▶ [Exercise brief]
All of the data below should be copied exactly as it stands.

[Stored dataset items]
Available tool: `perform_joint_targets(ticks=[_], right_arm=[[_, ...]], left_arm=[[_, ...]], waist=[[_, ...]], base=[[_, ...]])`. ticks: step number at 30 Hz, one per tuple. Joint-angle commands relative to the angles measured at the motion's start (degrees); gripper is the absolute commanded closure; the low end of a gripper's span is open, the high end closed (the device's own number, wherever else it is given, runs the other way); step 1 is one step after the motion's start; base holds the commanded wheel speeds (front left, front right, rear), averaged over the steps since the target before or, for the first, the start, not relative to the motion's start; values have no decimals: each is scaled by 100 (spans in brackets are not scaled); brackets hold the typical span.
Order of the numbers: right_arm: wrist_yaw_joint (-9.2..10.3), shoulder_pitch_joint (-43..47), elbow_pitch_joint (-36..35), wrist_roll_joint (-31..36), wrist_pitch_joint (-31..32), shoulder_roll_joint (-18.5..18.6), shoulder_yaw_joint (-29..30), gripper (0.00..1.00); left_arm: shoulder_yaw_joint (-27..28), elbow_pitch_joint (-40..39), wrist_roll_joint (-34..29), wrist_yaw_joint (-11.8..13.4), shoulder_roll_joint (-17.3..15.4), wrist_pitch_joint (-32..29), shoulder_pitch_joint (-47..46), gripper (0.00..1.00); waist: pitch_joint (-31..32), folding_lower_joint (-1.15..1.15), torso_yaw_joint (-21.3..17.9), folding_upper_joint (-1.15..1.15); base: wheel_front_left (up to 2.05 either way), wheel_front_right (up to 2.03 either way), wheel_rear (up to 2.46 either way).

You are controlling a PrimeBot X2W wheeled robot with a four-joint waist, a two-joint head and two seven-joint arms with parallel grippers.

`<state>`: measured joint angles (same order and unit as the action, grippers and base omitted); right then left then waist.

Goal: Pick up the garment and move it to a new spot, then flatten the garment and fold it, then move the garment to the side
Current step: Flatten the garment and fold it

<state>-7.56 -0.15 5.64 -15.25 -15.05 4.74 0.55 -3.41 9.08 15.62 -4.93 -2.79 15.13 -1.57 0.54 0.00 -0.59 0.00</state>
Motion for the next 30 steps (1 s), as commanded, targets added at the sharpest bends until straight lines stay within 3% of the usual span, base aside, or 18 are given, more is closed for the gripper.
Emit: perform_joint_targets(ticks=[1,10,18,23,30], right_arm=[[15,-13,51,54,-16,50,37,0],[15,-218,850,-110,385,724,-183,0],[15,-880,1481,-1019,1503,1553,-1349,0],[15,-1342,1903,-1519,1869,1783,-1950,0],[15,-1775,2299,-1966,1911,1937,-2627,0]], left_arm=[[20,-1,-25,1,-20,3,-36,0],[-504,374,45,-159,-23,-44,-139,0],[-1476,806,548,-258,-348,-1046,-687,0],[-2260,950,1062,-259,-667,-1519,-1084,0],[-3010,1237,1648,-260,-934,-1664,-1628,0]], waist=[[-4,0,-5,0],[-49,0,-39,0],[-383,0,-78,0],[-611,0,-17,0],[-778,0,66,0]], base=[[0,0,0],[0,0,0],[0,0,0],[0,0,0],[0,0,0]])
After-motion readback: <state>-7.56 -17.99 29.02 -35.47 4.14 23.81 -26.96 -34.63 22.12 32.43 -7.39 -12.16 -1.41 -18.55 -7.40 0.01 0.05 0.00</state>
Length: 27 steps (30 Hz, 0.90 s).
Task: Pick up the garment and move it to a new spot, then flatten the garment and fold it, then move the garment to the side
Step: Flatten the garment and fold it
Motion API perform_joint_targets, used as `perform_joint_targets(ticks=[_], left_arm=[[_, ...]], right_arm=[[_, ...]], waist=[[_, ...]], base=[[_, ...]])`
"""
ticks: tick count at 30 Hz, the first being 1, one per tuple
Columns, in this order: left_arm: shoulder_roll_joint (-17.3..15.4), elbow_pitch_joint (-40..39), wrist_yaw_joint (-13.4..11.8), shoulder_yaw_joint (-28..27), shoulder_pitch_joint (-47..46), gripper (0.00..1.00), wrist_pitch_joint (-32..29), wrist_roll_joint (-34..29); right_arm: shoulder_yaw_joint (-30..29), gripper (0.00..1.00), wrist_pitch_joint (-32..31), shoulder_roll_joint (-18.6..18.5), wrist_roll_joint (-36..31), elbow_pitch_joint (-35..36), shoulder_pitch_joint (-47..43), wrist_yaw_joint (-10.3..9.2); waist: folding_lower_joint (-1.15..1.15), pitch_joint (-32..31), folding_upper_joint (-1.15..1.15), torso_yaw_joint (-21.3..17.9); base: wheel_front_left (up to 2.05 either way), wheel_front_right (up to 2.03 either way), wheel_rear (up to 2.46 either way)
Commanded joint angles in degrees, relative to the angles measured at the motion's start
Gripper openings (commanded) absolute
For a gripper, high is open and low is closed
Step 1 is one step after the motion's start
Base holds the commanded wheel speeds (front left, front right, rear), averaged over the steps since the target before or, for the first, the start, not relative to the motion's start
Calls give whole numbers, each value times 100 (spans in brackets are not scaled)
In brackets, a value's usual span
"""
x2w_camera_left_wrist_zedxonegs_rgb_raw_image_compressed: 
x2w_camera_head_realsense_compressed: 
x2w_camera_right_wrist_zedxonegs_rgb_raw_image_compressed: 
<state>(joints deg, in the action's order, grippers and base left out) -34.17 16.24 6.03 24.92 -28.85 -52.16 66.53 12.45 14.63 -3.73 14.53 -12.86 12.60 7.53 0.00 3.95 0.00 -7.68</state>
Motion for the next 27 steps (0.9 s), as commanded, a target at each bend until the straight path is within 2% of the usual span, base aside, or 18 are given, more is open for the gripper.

▶ [Task result]
Available tool: `perform_joint_targets(ticks=[_], right_arm=[[_, ...]], left_arm=[[_, ...]], waist=[[_, ...]], base=[[_, ...]])`. ticks: step number at 30 Hz, one per tuple. Joint-angle commands relative to the angles measured at the motion's start (degrees); gripper is the absolute commanded closure; the low end of a gripper's span is open, the high end closed (the device's own number, wherever else it is given, runs the other way); step 1 is one step after the motion's start; base holds the commanded wheel speeds (front left, front right, rear), averaged over the steps since the target before or, for the first, the start, not relative to the motion's start; values have no decimals: each is scaled by 100 (spans in brackets are not scaled); brackets hold the typical span.
Order of the numbers: right_arm: wrist_yaw_joint (-9.2..10.3), shoulder_pitch_joint (-43..47), elbow_pitch_joint (-36..35), wrist_roll_joint (-31..36), wrist_pitch_joint (-31..32), shoulder_roll_joint (-18.5..18.6), shoulder_yaw_joint (-29..30), gripper (0.00..1.00); left_arm: shoulder_yaw_joint (-27..28), elbow_pitch_joint (-40..39), wrist_roll_joint (-34..29), wrist_yaw_joint (-11.8..13.4), shoulder_roll_joint (-17.3..15.4), wrist_pitch_joint (-32..29), shoulder_pitch_joint (-47..46), gripper (0.00..1.00); waist: pitch_joint (-31..32), folding_lower_joint (-1.15..1.15), torso_yaw_joint (-21.3..17.9), folding_upper_joint (-1.15..1.15); base: wheel_front_left (up to 2.05 either way), wheel_front_right (up to 2.03 either way), wheel_rear (up to 2.46 either way).

You are controlling a PrimeBot X2W wheeled robot with a four-joint waist, a two-joint head and two seven-joint arms with parallel grippers.

`<state>`: measured joint angles (same order and unit as the action, grippers and base omitted); right then left then waist.

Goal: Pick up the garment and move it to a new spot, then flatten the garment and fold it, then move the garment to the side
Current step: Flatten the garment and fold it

<state>-7.56 -0.15 5.64 -15.25 -15.05 4.74 0.55 -3.41 9.08 15.62 -4.93 -2.79 15.13 -1.57 0.54 0.00 -0.59 0.00</state>
Motion for the next 30 steps (1 s), as commanded, targets added at the sharpest bends until straight lines stay within 3% of the usual span, base aside, or 18 are given, more is closed for the gripper.
Emit: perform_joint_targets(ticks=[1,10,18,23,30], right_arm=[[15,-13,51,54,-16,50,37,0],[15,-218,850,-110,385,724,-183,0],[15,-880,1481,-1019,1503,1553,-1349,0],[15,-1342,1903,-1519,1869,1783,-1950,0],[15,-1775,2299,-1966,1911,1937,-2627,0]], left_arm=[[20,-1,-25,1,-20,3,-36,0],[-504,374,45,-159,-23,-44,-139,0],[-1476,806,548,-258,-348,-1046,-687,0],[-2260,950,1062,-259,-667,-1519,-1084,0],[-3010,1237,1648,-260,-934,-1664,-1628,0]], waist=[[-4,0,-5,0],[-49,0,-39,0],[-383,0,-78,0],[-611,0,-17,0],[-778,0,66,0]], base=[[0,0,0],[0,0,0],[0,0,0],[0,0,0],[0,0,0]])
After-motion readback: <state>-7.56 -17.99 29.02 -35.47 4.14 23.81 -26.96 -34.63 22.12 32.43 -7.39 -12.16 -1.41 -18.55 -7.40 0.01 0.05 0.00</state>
Length: 27 steps (30 Hz, 0.90 s).
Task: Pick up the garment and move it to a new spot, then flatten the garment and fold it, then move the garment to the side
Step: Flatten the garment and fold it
Motion API perform_joint_targets, used as `perform_joint_targets(ticks=[_], left_arm=[[_, ...]], right_arm=[[_, ...]], waist=[[_, ...]], base=[[_, ...]])`
"""
ticks: tick count at 30 Hz, the first being 1, one per tuple
Columns, in this order: left_arm: shoulder_roll_joint (-17.3..15.4), elbow_pitch_joint (-40..39), wrist_yaw_joint (-13.4..11.8), shoulder_yaw_joint (-28..27), shoulder_pitch_joint (-47..46), gripper (0.00..1.00), wrist_pitch_joint (-32..29), wrist_roll_joint (-34..29); right_arm: shoulder_yaw_joint (-30..29), gripper (0.00..1.00), wrist_pitch_joint (-32..31), shoulder_roll_joint (-18.6..18.5), wrist_roll_joint (-36..31), elbow_pitch_joint (-35..36), shoulder_pitch_joint (-47..43), wrist_yaw_joint (-10.3..9.2); waist: folding_lower_joint (-1.15..1.15), pitch_joint (-32..31), folding_upper_joint (-1.15..1.15), torso_yaw_joint (-21.3..17.9); base: wheel_front_left (up to 2.05 either way), wheel_front_right (up to 2.03 either way), wheel_rear (up to 2.46 either way)
Commanded joint angles in degrees, relative to the angles measured at the motion's start
Gripper openings (commanded) absolute
For a gripper, high is open and low is closed
Step 1 is one step after the motion's start
Base holds the commanded wheel speeds (front left, front right, rear), averaged over the steps since the target before or, for the first, the start, not relative to the motion's start
Calls give whole numbers, each value times 100 (spans in brackets are not scaled)
In brackets, a value's usual span
"""
x2w_camera_left_wrist_zedxonegs_rgb_raw_image_compressed: 
x2w_camera_head_realsense_compressed: 
x2w_camera_right_wrist_zedxonegs_rgb_raw_image_compressed: 
<state>(joints deg, in the action's order, grippers and base left out) -34.17 16.24 6.03 24.92 -28.85 -52.16 66.53 12.45 14.63 -3.73 14.53 -12.86 12.60 7.53 0.00 3.95 0.00 -7.68</state>
Motion for the next 27 steps (0.9 s), as commanded, a target at each bend until the straight path is within 2% of the usual span, base aside, or 18 are given, more is open for the gripper.

The full output has been given.